> [Assigned task]: I would like you to transcribe all of the data exactly.

> [Dataset extract]:
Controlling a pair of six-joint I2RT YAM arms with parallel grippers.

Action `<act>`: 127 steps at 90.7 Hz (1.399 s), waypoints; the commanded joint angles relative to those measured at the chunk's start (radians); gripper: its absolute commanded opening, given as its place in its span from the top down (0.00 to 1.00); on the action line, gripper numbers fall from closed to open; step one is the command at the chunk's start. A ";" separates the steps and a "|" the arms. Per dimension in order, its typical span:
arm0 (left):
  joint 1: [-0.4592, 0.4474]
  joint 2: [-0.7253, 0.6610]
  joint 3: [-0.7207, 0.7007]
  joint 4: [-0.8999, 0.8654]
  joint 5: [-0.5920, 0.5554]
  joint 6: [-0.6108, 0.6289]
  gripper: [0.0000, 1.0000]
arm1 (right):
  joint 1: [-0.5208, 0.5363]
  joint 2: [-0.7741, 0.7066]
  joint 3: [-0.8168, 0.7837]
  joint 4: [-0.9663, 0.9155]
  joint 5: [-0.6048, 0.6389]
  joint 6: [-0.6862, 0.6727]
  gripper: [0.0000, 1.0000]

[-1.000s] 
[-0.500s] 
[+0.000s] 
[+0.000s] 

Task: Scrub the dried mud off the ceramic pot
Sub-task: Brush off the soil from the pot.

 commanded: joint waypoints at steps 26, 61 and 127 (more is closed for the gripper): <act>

> [Answer below]:
Controlling a pair of six-joint I2RT YAM arms with parallel grippers.

Action `<act>`: 127 steps at 90.7 Hz (1.399 s), waypoints; the commanded joint angles relative to those measured at the chunk's start (radians); gripper: its absolute commanded opening, given as its place in its span from the top down (0.00 to 1.00); on the action line, gripper numbers fall from closed to open; step one is the command at the chunk's start. A ";" separates the steps and a "|" the arms. Per dimension in order, its typical span:
arm0 (left):
  joint 1: [-0.4592, 0.4474]
  joint 2: [-0.7253, 0.6610]
  joint 3: [-0.7207, 0.7007]
  joint 4: [-0.8999, 0.8654]
  joint 5: [-0.5920, 0.5554]
  joint 6: [-0.6108, 0.6289]
  gripper: [0.0000, 1.0000]
arm1 (right):
  joint 1: [-0.5208, 0.5363]
  joint 2: [-0.7741, 0.7066]
  joint 3: [-0.8168, 0.7837]
  joint 4: [-0.9663, 0.9155]
  joint 5: [-0.6048, 0.6389]
  joint 6: [-0.6862, 0.6727]
  gripper: [0.0000, 1.0000]

[-1.000s] 
[-0.500s] 
[+0.000s] 
[+0.000s] 

Task: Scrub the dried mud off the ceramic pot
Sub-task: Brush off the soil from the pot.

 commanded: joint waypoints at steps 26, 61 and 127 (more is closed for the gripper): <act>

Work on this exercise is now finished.